#### [Aim of the task]
An exact, complete copy of the data that follows is needed.

====================

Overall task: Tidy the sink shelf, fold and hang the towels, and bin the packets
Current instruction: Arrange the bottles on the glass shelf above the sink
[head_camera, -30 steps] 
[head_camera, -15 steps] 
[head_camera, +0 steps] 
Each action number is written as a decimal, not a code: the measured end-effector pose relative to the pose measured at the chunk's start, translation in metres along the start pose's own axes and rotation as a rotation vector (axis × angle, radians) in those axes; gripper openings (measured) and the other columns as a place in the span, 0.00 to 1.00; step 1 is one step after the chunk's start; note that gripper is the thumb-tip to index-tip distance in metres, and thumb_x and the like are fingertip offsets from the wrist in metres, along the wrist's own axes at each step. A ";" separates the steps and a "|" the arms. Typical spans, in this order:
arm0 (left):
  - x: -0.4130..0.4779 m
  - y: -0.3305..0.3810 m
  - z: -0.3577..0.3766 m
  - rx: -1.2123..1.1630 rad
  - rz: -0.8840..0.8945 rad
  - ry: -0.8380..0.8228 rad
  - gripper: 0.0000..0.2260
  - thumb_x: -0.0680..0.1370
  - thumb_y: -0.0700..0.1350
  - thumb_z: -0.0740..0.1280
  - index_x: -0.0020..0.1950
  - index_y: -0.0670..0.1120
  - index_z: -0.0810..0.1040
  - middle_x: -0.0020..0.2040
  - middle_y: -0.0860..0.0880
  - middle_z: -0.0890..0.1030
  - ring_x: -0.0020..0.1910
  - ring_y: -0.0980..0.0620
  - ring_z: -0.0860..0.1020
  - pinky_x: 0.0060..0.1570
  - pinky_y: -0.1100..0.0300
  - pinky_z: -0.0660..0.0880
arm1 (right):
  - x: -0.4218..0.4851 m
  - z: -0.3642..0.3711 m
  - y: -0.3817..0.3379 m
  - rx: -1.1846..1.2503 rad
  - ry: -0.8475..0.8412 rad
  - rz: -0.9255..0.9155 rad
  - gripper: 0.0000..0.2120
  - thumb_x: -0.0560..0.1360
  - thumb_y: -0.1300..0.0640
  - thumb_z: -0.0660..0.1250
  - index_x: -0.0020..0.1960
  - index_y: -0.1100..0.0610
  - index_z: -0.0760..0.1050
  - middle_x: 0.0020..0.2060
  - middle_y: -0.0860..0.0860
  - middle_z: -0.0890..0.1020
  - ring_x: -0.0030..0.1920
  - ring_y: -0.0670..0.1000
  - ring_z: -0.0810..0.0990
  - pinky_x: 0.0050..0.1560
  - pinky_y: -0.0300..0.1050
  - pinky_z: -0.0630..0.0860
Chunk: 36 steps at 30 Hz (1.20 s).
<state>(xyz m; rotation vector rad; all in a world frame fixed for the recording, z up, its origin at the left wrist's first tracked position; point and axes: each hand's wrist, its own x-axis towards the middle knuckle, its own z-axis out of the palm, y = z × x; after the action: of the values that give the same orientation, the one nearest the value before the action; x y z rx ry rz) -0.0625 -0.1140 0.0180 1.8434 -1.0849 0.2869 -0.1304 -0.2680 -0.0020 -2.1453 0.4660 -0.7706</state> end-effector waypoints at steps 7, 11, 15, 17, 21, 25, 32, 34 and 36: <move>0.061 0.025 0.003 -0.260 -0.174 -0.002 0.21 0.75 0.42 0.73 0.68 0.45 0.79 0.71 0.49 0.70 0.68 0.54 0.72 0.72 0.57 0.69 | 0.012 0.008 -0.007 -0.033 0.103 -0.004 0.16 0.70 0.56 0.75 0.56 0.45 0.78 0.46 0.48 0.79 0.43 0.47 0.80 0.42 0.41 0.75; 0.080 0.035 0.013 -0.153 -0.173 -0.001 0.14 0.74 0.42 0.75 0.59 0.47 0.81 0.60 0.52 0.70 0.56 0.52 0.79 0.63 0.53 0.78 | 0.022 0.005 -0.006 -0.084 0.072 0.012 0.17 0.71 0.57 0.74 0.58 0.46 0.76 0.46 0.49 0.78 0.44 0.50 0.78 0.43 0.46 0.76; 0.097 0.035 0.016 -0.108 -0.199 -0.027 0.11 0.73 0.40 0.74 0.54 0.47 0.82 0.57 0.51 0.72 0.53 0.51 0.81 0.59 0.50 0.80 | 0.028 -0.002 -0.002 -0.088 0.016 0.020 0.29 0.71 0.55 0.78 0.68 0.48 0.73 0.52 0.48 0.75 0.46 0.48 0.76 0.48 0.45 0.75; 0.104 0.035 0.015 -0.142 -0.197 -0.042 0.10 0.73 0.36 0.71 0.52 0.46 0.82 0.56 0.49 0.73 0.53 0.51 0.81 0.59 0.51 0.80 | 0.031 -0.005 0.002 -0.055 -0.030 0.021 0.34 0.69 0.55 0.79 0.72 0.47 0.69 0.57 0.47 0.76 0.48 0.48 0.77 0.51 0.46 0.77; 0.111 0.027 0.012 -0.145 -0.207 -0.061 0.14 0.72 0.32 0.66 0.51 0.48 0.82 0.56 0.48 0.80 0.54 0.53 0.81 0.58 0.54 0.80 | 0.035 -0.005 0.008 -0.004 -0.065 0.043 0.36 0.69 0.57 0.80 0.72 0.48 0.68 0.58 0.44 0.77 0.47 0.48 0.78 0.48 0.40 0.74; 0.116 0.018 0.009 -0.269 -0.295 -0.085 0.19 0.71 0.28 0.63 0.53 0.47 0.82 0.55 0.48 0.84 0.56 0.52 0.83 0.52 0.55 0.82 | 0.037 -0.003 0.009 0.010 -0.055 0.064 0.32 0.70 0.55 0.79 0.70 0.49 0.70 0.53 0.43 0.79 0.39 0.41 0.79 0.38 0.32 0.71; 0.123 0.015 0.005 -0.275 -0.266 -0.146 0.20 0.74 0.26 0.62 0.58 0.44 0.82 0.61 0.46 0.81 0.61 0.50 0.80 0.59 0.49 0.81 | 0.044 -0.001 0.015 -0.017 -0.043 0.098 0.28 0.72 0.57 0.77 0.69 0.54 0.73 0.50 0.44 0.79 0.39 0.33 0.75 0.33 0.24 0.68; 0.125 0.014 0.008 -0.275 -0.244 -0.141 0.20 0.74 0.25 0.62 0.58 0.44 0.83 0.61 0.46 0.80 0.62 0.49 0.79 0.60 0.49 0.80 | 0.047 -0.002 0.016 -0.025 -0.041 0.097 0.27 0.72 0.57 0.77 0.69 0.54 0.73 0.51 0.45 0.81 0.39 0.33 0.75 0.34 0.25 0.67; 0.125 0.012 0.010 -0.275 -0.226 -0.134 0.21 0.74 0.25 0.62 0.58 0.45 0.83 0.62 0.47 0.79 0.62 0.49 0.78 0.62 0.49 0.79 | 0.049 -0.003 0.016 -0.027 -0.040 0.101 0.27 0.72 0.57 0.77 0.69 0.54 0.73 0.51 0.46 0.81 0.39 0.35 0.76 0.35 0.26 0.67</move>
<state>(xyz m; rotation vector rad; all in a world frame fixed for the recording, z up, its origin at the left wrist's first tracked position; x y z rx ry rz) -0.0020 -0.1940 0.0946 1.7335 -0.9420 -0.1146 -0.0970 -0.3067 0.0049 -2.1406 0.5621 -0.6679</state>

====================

#### [Output for this exercise]
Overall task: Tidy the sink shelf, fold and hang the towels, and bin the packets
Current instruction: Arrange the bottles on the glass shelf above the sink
[head_camera, -30 steps] 
[head_camera, -15 steps] 
[head_camera, +0 steps] 
Each action number is written as a decimal, not a code: the measured end-effector pose relative to the pose measured at the chunk's start, translation in metres along the start pose's own axes and rotation as a rotation vector (axis × angle, radians) in those axes; gripper openings (measured) and the other columns as a place in the span, 0.00 to 1.00; step 1 is one step after the chunk's start; note that gripper is the thumb-tip to index-tip distance in metres, and thumb_x and the like are fingertip offsets from the wrist in metres, along the wrist's own axes at each step. A ";" separates the steps and a "|" the arms. Typical spans, in this order:
arm0 (left):
  - x: -0.4130..0.4779 m
  - y: -0.3305..0.3810 m
  - z: -0.3577..0.3766 m
  - rx: -1.2123..1.1630 rad
  - rz: -0.8840..0.8945 rad
  - ry: -0.8380..0.8228 rad
  - gripper: 0.0000..0.2260
  - thumb_x: -0.0680..0.1370
  - thumb_y: -0.0700..0.1350
  - thumb_z: -0.0740..0.1280
  - index_x: -0.0020..0.1950
  - index_y: -0.0670..0.1120
  - index_z: -0.0810..0.1040
  - middle_x: -0.0020..0.2040
  - middle_y: -0.0860..0.0880
  - middle_z: -0.0890..0.1030
  - ring_x: -0.0020..0.1910
  - ring_y: -0.0980..0.0620
  - ring_z: -0.0860..0.1020
  - pinky_x: 0.0060..0.1570
  - pinky_y: -0.1100..0.0300
  - pinky_z: -0.0660..0.0880
arm1 (right):
  - x: -0.4218..0.4851 m
  - z: -0.3642..0.3711 m
  - y: -0.3817..0.3379 m
  - rx: -1.1846..1.2503 rad
  - ry: -0.8475..0.8412 rad
  - rz: -0.9255..0.9155 rad
  - gripper: 0.0000..0.2120
  - thumb_x: -0.0560..0.1360
  - thumb_y: -0.1300..0.0640
  - thumb_z: -0.0660..0.1250
  - index_x: -0.0020..0.1960
  - index_y: -0.1100..0.0610
  - index_z: -0.0760..0.1050
  - middle_x: 0.0020..0.2060
  - middle_y: -0.0860..0.0860
  - middle_z: -0.0890..0.1020
  - ring_x: -0.0030..0.1920
  - ring_y: -0.0670..0.1000
  - ring_z: -0.0810..0.0990
  - pinky_x: 0.0050..0.1560
  - pinky_y: -0.0300..0.1050
  - pinky_z: -0.0630..0.0860
Chunk: 36 steps at 30 Hz (1.20 s).
<state>(xyz m; rotation vector rad; all in a world frame fixed for the recording, z up, its origin at the left wrist's first tracked position; point and axes: each hand's wrist, its own x-axis towards the middle knuckle, its own z-axis out of the palm, y = z × x; after the action: of the values that give the same orientation, the one nearest the value before the action; x y z rx ry rz) -0.0625 -0.1140 0.0180 1.8434 -1.0849 0.2869 -0.1304 -0.2680 -0.0020 -2.1453 0.4660 -0.7706</state> end-effector waypoints at steps 7, 11, 15, 17, 21, 25, 32, 34 and 36: <move>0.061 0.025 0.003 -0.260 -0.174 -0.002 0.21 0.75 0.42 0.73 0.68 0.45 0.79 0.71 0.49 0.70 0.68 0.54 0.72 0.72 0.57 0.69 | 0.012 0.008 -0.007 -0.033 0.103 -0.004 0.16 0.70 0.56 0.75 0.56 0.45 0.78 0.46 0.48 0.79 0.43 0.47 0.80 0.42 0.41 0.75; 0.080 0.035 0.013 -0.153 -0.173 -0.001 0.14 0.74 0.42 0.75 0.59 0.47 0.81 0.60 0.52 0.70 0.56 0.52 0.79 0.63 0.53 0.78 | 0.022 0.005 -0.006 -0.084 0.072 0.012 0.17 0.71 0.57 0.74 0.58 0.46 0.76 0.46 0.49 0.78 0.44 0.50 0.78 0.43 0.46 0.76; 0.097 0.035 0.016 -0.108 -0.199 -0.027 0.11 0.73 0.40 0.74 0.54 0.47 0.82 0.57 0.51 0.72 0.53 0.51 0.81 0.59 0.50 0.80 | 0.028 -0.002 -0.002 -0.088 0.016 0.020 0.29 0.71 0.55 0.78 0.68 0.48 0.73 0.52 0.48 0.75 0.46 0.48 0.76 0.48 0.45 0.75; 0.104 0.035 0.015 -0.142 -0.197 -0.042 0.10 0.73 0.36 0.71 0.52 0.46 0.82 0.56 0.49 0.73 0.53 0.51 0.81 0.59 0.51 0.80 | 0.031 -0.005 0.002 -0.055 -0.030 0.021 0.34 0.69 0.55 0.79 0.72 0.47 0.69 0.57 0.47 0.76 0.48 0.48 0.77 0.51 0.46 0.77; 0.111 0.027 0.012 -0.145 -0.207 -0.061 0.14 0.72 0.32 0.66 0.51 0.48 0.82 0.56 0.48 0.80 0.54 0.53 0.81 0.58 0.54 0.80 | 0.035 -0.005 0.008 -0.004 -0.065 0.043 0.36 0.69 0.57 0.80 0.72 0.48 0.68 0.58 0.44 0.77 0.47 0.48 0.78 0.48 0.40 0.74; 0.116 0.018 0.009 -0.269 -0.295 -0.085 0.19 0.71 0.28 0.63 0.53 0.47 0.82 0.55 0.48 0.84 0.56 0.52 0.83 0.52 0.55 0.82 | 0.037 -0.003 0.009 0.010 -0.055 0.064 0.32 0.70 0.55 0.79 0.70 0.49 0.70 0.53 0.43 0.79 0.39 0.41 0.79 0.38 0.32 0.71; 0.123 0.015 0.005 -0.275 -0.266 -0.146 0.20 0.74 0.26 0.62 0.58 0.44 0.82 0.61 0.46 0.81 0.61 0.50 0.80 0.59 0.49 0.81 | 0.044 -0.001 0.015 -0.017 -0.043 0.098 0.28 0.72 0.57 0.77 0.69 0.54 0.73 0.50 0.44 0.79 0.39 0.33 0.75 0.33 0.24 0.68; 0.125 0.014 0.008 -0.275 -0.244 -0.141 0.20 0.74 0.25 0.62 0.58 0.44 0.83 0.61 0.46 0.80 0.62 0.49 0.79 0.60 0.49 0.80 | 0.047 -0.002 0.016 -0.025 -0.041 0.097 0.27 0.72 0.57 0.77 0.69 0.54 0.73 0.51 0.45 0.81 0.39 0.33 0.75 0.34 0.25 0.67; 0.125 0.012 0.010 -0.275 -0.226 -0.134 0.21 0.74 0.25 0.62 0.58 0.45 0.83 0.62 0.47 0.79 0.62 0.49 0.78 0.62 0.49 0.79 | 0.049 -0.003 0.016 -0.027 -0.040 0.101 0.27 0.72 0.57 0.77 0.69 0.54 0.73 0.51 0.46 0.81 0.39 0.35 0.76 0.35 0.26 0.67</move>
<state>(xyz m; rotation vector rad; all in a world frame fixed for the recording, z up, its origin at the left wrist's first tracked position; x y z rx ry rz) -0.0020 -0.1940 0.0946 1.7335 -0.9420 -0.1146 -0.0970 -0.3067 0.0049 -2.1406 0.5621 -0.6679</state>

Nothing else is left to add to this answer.